Dataset records
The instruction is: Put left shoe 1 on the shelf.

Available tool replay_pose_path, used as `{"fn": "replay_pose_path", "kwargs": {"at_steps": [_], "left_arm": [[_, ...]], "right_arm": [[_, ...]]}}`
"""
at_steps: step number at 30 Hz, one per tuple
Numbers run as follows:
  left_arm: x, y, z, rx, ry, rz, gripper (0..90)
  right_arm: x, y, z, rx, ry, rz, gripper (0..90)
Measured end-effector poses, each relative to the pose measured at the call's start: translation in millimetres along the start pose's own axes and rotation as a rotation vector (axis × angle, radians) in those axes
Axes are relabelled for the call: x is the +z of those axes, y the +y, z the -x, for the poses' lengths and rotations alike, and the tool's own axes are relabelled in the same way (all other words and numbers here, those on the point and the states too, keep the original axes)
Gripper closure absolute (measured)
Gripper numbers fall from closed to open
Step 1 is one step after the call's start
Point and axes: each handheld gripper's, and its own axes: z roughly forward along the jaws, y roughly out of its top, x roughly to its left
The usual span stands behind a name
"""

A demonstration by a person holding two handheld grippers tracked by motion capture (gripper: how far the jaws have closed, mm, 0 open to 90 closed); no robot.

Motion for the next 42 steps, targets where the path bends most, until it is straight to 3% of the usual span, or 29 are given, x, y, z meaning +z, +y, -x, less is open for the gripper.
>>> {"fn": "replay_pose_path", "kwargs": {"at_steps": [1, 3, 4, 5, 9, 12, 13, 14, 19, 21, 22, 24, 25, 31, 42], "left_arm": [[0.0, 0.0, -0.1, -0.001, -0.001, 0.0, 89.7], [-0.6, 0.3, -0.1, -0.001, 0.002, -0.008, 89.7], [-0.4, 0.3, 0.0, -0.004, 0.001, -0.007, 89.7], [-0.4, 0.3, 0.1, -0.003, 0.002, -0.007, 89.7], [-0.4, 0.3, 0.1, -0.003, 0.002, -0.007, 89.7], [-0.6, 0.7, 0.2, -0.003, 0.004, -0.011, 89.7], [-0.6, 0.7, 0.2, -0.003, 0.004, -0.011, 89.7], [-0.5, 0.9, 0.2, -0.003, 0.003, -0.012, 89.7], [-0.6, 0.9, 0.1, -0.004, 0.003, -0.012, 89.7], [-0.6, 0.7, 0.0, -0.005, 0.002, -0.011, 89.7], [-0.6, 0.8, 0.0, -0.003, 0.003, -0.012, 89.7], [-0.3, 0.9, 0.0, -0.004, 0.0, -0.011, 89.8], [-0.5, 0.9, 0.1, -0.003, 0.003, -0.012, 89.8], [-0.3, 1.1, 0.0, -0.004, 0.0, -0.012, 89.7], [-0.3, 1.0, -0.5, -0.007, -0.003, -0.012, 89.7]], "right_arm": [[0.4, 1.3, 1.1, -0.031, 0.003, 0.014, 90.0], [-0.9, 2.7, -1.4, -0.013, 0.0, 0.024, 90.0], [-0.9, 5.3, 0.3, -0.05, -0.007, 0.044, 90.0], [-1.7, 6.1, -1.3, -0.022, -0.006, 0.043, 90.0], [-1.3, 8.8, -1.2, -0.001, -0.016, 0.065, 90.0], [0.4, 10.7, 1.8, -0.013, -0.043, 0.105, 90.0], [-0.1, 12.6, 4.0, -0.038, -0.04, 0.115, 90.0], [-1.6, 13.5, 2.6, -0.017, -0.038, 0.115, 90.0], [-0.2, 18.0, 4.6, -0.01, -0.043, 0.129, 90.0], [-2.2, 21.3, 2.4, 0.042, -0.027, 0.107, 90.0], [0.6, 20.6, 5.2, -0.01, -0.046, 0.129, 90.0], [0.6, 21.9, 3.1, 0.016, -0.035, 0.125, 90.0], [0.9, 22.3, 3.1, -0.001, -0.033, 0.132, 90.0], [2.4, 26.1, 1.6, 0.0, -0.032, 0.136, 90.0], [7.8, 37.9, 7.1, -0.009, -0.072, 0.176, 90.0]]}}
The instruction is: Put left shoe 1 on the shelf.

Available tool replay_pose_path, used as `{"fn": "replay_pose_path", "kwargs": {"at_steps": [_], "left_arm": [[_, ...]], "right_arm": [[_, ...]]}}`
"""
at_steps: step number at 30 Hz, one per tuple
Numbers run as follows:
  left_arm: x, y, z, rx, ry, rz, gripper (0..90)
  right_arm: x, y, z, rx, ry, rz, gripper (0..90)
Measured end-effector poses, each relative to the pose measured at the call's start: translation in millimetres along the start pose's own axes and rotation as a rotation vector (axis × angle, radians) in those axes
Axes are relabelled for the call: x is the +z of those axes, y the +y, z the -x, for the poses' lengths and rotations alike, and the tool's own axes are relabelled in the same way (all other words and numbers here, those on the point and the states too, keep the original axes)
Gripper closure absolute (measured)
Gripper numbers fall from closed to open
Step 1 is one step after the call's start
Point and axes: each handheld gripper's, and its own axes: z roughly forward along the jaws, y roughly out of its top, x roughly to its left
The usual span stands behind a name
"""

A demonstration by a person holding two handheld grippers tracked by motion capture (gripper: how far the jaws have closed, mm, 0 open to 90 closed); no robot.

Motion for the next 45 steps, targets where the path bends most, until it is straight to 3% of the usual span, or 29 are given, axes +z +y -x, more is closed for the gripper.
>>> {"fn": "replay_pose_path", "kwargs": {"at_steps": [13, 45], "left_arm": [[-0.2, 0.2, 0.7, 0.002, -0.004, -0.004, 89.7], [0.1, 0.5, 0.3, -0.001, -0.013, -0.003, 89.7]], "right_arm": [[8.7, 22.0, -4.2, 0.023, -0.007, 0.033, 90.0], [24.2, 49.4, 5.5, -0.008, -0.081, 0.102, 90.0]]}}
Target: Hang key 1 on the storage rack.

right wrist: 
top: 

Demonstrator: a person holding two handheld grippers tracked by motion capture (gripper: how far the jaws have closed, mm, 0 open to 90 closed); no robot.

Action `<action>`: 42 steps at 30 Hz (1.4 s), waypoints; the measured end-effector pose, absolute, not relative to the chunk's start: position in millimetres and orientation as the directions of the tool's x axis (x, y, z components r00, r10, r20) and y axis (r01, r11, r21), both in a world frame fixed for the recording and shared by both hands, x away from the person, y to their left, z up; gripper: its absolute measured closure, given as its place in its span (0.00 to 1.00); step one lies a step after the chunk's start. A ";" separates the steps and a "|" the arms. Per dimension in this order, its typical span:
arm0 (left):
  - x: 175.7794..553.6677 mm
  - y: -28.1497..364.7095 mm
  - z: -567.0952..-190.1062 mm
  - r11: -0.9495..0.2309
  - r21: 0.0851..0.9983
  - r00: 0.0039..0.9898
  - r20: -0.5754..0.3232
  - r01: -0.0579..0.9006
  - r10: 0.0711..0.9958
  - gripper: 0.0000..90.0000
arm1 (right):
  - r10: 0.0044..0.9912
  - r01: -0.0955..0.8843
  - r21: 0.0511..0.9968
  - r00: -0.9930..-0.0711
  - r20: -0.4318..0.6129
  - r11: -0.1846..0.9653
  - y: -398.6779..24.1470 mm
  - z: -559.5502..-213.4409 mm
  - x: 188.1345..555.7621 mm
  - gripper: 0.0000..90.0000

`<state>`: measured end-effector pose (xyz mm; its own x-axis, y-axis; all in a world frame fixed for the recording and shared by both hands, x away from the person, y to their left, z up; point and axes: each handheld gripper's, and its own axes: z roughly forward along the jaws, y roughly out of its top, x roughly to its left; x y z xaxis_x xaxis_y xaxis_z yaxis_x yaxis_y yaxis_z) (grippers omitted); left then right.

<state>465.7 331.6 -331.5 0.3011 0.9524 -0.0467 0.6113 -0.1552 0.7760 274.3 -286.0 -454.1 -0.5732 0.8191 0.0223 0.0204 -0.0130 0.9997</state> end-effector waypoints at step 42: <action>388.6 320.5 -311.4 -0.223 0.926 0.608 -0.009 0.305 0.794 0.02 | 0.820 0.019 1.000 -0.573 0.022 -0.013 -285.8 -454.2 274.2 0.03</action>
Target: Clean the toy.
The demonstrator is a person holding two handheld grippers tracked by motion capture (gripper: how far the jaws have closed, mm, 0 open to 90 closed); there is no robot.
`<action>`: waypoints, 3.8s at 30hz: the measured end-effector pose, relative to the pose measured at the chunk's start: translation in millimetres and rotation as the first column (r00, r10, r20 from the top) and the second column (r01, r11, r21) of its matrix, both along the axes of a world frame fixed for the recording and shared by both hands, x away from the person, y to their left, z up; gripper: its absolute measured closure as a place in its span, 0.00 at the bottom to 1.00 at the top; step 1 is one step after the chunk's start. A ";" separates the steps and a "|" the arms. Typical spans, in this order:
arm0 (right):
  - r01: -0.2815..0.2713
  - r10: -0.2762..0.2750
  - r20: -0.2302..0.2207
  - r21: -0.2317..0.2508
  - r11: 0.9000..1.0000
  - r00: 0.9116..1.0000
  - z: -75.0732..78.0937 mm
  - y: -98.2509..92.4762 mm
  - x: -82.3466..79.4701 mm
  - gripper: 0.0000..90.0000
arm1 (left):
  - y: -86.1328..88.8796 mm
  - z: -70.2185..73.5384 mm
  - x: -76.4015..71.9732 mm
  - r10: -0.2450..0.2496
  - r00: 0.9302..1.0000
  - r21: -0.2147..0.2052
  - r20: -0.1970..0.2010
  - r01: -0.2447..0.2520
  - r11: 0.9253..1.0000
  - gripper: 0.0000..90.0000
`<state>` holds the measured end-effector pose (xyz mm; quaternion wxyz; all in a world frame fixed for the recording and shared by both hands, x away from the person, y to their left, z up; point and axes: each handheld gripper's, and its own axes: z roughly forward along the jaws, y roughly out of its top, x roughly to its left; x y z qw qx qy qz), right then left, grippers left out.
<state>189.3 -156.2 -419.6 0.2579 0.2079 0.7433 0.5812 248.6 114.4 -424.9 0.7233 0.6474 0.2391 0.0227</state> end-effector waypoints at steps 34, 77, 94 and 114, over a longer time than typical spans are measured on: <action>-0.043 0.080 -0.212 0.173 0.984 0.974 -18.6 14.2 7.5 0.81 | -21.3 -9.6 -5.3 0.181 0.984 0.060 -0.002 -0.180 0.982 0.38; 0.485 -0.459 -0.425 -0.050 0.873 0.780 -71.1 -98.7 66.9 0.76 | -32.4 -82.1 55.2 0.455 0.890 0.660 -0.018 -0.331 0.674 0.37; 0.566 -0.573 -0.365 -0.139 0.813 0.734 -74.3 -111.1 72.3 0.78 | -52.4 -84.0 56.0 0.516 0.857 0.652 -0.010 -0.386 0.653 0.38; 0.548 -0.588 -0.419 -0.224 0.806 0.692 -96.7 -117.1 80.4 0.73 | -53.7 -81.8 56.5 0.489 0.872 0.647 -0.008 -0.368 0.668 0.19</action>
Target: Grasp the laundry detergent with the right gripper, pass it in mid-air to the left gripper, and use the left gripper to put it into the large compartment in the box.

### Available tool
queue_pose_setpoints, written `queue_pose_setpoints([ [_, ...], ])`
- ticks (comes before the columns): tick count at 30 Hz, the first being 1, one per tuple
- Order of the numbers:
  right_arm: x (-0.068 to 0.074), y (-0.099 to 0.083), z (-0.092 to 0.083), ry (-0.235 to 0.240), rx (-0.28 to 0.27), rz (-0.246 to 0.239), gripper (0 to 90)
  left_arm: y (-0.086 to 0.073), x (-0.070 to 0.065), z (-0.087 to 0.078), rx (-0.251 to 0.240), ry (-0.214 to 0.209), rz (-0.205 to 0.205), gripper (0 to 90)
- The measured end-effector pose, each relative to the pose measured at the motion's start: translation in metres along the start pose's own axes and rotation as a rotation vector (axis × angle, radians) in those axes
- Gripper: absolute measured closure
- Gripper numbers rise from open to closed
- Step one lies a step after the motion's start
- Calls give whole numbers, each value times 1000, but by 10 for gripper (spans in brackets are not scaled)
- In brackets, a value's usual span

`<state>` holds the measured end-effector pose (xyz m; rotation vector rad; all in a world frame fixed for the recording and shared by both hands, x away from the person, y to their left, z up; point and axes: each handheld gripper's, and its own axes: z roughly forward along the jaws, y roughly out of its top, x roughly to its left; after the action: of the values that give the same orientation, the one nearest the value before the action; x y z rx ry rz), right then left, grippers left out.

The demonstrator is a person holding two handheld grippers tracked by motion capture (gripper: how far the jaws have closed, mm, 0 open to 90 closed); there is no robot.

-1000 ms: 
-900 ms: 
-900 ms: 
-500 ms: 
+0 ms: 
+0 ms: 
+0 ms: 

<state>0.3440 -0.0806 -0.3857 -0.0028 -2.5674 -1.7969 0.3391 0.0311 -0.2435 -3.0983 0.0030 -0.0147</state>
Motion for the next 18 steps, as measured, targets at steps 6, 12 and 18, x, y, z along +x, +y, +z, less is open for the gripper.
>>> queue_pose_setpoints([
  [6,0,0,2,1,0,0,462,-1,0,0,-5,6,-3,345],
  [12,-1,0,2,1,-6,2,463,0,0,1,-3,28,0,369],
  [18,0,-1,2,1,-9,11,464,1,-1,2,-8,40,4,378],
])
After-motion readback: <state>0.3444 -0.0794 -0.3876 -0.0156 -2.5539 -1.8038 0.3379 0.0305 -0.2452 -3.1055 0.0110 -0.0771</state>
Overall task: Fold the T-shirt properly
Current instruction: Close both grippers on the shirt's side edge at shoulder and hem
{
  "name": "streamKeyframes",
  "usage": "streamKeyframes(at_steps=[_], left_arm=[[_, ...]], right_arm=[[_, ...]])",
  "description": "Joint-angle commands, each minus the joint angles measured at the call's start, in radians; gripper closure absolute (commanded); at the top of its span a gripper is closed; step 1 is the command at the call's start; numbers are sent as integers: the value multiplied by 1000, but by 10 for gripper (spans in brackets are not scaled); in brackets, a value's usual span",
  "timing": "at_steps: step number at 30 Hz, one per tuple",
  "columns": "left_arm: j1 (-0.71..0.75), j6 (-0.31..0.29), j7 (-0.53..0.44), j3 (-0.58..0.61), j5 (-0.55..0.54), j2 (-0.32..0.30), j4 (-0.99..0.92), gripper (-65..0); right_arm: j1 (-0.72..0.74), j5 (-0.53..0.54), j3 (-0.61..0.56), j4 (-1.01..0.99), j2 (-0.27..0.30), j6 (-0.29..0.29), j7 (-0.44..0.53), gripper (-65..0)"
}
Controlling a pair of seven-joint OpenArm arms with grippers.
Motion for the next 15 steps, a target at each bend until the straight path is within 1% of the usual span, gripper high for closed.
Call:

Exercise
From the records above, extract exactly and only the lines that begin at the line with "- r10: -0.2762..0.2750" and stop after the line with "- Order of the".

Answer for the task
  - r10: -0.2762..0.2750
  - r20: -0.2302..0.2207
  - r21: -0.2317..0.2508
  - r11: 0.9000..1.0000
  - r00: 0.9116..1.0000
  - z: -75.0732..78.0937 mm
  - y: -98.2509..92.4762 mm
  - x: -82.3466..79.4701 mm
  - gripper: 0.0000..90.0000
arm1 (left):
  - y: -86.1328..88.8796 mm
  - z: -70.2185..73.5384 mm
  - x: -76.4015..71.9732 mm
  - r10: -0.2450..0.2496
  - r00: 0.9302..1.0000
  - r21: -0.2147..0.2052
  - r20: -0.1970..0.2010
  - r01: -0.2447..0.2520
  - r11: 0.9253..1.0000
  - gripper: 0.0000..90.0000
`<state>` holds the measured end-effector pose (xyz mm; quaternion wxyz; all in a world frame fixed for the recording and shared by both hands, x away from the person, y to their left, z up; point and axes: each handheld gripper's, and its own axes: z roughly forward along the jaws, y roughly out of its top, x roughly to its left; x y z qw qx qy qz), right then left, grippers left out.
<state>189.3 -156.2 -419.6 0.2579 0.2079 0.7433 0.5812 248.6 114.4 -424.9 0.7233 0.6474 0.2391 0.0227</state> end-effector waypoints at steps 34, 77, 94 and 114, over a longer time than typical spans are measured on: <action>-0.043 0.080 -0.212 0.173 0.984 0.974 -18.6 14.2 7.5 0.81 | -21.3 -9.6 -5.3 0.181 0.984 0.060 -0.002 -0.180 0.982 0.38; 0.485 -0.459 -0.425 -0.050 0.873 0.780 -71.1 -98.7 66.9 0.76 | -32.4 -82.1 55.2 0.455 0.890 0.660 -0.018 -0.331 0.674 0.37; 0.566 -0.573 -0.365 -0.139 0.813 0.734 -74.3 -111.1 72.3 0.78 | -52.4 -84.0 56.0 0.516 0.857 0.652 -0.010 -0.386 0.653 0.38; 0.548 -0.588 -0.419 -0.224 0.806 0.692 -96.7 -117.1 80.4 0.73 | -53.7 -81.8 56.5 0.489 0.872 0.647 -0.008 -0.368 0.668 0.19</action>
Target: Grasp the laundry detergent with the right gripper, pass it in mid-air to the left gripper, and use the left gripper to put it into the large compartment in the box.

### Available tool
queue_pose_setpoints, written `queue_pose_setpoints([ [_, ...], ])`
- ticks (comes before the columns): tick count at 30 Hz, the first being 1, one per tuple
- Order of the numbers:

The exercise concludes with that.